Ему бы хотелось увидеть, помимо сияющей водянистой белизны его видений, ее особенную белизну. Конечно, ему хотелось бы еще раз восхититься очаровательной мягкостью и шелковистостью меха. Но он мог слышать грудное мелодичное мурлыканье, мог ощущать в некоторой степени ее теплый пульсирующий вес. И бесконечная благодарность за чудо ее загадочной живучести — разве можно их сравнивать — заполняет его душу.
«Моя любовь!»
ЧАСТЬ II
Натурщица
Явился ли он ниоткуда или наблюдал за ней уже довольно давно, может быть дольше, чем он сказал, и по другому поводу? Она поежилась, думая, что да, возможно, она много раз видела его в городе или в парке, совершенно не замечая, — его самого и его длинный сверкающий черный лимузин. Она бы никогда не решилась заговорить, даже если бы и обратила внимание на человека, который назвался Старром.
Каждый день взор ее быстро и легко скользил по лицам как знакомым, так и незнакомым, неясным, как фон в фильме, где первый план является существенно важной основой сюжета.

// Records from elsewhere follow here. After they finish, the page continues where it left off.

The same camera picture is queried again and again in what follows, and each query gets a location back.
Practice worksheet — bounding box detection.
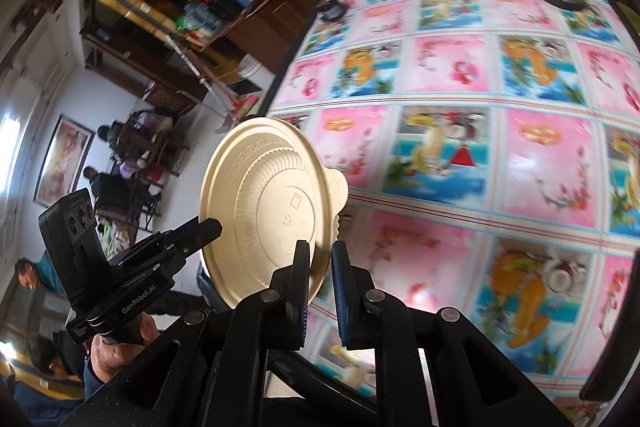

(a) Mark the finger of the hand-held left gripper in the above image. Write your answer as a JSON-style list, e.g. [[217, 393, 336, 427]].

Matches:
[[150, 217, 223, 269]]

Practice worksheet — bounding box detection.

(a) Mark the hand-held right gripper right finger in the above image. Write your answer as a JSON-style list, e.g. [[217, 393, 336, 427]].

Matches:
[[331, 239, 576, 427]]

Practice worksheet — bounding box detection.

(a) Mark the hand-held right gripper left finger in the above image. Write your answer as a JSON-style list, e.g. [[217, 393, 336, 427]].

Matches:
[[60, 239, 312, 427]]

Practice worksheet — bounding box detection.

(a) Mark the beige plastic lid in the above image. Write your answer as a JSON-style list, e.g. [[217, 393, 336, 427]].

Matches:
[[199, 117, 350, 310]]

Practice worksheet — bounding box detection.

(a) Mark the person's left forearm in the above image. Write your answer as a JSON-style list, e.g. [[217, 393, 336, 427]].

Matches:
[[81, 364, 108, 403]]

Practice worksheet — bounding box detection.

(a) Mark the person's left hand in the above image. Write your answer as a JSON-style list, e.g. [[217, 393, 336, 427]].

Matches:
[[89, 313, 162, 384]]

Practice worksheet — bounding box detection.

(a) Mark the wooden chair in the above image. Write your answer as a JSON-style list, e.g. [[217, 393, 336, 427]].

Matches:
[[120, 109, 192, 178]]

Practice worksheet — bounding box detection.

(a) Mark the pink broom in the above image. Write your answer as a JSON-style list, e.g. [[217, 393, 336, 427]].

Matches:
[[227, 92, 263, 120]]

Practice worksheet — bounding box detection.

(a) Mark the white bucket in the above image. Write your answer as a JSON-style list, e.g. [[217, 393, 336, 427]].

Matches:
[[235, 59, 276, 94]]

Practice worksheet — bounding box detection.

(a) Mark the printed fruit tablecloth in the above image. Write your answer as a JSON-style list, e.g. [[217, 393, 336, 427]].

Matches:
[[265, 0, 640, 427]]

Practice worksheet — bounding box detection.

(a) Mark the blue water bottle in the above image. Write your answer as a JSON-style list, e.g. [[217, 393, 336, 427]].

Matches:
[[182, 0, 223, 34]]

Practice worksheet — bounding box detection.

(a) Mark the wooden cabinet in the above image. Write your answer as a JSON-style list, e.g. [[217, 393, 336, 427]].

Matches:
[[67, 0, 321, 108]]

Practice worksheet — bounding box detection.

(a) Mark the small dark device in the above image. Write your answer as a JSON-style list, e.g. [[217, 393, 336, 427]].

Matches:
[[317, 0, 349, 24]]

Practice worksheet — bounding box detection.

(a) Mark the framed wall picture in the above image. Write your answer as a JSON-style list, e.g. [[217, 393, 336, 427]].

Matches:
[[34, 114, 96, 208]]

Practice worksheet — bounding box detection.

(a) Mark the metal handle mop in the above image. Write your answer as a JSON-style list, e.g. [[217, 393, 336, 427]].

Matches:
[[165, 34, 237, 128]]

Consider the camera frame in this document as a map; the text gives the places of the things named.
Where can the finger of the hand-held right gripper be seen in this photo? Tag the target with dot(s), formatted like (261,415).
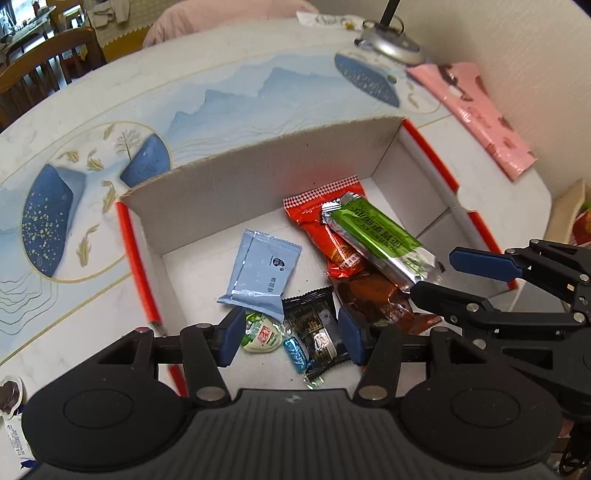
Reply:
(485,264)
(448,300)

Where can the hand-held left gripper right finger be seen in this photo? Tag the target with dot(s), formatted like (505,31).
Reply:
(351,336)

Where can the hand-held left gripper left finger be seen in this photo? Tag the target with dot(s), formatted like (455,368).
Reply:
(233,336)

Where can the green and white candy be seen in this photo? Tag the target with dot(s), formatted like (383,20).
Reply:
(262,339)

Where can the black snack packet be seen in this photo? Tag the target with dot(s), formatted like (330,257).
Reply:
(314,323)

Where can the dark brown snack packet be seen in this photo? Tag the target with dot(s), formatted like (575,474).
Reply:
(374,295)

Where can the small blue candy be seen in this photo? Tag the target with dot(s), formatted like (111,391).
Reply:
(296,354)

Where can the light blue snack packet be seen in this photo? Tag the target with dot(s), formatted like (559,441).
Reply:
(268,272)

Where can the green snack bar packet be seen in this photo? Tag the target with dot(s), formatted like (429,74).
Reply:
(378,235)

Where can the orange-red snack packet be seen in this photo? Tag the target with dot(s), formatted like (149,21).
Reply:
(314,217)

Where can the red and white cardboard box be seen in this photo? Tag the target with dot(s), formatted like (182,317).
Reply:
(258,184)

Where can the pink patterned packet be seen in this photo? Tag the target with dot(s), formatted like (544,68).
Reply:
(480,110)

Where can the brown jelly cup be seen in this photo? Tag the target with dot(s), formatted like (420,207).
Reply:
(10,396)

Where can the silver desk lamp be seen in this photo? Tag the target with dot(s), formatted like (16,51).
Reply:
(392,44)

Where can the white and blue packet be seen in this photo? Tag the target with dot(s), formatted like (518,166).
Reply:
(16,443)

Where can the white crumpled wrapper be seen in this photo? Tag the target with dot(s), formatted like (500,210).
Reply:
(328,21)

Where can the cream cloth covered furniture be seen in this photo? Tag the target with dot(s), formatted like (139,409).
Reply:
(124,44)

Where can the wooden chair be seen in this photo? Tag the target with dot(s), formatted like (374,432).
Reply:
(46,60)

Ей было семнадцать. Вообще это случилось на следующий день после ее дня рождения. Яркий, ветреный январский день. Она делала пробежку в середине дня, после школы, в парке на берегу океана и как раз направлялась домой, чувствуя усиленное сердцебиение и приятную боль в ногах. Остановившись, чтобы вытереть лицо и поправить мокрую хлопчатобумажную повязку на лбу, она взглянула, застенчивая, удивленная, и увидела мужчину, которого она никогда раньше не встречала. Он ей улыбался широко, доброжелательно, с надеждой. Он стоял, слегка опершись на трость и загораживая ей дорогу, предусмотрительно, с джентльменской почтительностью, показывая, что не желал зла.
— Извините! Здравствуйте! Юная леди! Признаю, что дерзок и посягаю на ваше уединение, но я художник, ищу натурщицу, хотел бы знать, не согласитесь ли вы мне позировать? Только здесь, я имею в виду здесь в парке, среди бела дня! Предлагаю вам почасовую оплату…
Сибил уставилась на мужчину. Как большинство молодых людей, она не умела определять возраст человека старше тридцати пяти лет. Этому чудаку могло быть сорок лет, а могло и пятьдесят. Его жидкие прямые волосы отливали старинным серебром — может, он был еще старше. Его лицо было бледное, шероховатое и грубое, а очки с такими темными стеклами, какие носят слепые. На нем была простая темная одежда, консервативная одежда — свободный твидовый пиджак, на все пуговицы застегнутая рубашка без галстука, начищенные до блеска черные кожаные старомодные ботинки. Было в его внешности что-то неустойчивое, даже нездоровое, как у бесчисленного множества других обитателей этого южнокалифорнийского побережья, большинство населения которого были люди пенсионного возраста, пожилые и дряхлые. Он будто привык носить себя с осторожностью, словно не мог полностью доверять земле. Черты его лица были тонкие, но усталые, слегка искаженные, точно виделись сквозь неровное стекло или воду.